I do not want to have to rewire the RAS to work on 110V. So I do not want to eliminate the 220V outlet. But the RAS is the only machine in the "shop" that uses 220V. By adding a 110V outlet for the 15A jointer I felt that I used some of the otherwise unused potential of this 220V line. But it seems to me that there is more potential yet to be tapped.

I have read this thread involving MWBCs:

How Many Circuits on One Neutral - Page 2

It seems that the common white neutral in this case would work with a new red-hot-wire-based 110V circuit. It is a neutral after all and should work with either hot wire. And it seems it would NOT carry additional current and become overloaded. Because of the 180 degree difference in AC phase of the red and black hot wires which are part of the 220V line (to the best of my knowledge they must be this way for the 220V outlet to work at all, and they come from adjacent breaker sites in the panel because they arise from a two-pole breaker), a red-wire-based 110V circuit using the same white neutral would sum with the always-cyclically-opposite-in-charge black-wire-based 110V circuit and the common white neutral would never carry more current than either the black or red 110V circuit was using. Putting it another way, the currents in the red-wire-based and the black-wire-based 110V circuits would tend to cancel each other, not add up to a greater current in the neutral white. That is what the thread cited above seems to indicate. Is that in fact correct? If so, it sounds safe to me.

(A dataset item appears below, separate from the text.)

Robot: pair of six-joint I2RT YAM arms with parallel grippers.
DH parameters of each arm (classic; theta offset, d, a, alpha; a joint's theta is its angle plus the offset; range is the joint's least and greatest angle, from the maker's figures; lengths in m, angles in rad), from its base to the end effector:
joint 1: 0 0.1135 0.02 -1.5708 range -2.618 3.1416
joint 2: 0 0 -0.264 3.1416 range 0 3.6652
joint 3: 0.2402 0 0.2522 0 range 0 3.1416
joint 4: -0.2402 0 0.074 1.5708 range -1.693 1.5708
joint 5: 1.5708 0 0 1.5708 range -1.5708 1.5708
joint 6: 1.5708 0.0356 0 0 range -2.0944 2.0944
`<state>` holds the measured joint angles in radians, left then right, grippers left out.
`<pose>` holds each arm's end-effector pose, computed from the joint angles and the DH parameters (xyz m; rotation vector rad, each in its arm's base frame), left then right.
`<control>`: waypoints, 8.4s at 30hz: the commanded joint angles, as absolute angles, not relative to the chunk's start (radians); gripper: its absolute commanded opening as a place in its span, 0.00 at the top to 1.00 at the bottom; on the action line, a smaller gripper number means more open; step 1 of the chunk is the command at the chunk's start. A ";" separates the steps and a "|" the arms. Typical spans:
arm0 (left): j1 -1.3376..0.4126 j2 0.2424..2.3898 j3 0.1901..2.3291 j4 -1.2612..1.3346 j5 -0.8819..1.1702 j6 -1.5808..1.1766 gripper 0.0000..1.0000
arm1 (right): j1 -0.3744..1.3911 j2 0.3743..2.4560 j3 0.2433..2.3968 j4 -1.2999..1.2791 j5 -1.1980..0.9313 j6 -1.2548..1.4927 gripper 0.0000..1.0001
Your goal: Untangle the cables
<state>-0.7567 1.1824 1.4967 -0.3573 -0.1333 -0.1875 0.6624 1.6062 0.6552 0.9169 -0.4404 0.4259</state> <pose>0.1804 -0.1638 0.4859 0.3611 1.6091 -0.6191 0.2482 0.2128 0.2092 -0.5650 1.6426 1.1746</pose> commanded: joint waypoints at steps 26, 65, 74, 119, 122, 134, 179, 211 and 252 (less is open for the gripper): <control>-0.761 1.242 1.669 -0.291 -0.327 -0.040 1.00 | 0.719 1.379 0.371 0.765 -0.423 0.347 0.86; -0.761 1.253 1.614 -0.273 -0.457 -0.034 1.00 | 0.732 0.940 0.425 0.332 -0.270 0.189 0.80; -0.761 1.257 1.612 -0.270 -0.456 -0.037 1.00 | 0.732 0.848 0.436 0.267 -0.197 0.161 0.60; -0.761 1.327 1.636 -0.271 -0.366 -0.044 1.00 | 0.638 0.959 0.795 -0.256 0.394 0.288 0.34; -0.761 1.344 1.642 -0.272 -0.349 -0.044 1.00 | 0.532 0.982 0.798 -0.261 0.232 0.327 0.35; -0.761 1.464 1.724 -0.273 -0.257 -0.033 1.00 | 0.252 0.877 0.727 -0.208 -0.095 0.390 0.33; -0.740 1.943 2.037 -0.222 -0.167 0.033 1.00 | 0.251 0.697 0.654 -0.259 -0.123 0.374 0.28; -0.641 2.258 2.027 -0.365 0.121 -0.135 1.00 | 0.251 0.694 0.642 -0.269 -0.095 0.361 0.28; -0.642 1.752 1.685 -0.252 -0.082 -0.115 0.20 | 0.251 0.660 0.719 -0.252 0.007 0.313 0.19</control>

Furthermore, if one ever did want 3 machines running at the same time (RAS - 11A on 110V but only 5.5A on 220V, plus jointer - 15A on 110V, plus table saw - 15A on 110V) then it seems to me that it would not be possible on two separate 20A - 110V circuits. But, to the best of my knowledge, using the 220V outlet for the RAS would likely make it possible.

I reason that the 5.5A on 220V for the RAS is shared between the two breakers, so that 15A for one of the other two machines plus 5.5/2=2.75A on each breaker for the RAS means less than 20A total on each breaker with all three machines running. Is this reasoning incorrect? Should I be counting 5.5A on *each* breaker? I know already that the RAS and the jointer (used with a 110V outlet tied into the black hot wire in the 220V line) will run at the same time without tripping the 20A two-pole breaker for the 220V line. If there is then 15A from the jointer and 5.5A from the RAS on one 20A breaker then one might have expected it to trip. No?

My local code is the same as NEC. To the best of my knowledge this would still be up to NEC code and safe. Is that incorrect?

In short, I don't see how this would potentially overload the 220V circuit, only tap its unused potential. I suppose I am miserly by nature and hate to "waste" the unused potential. But perhaps I am wrong about the amount of unused potential available. I am open to explanation.
 

Last edited by bob821; 01-01-12 at 04:17 AM.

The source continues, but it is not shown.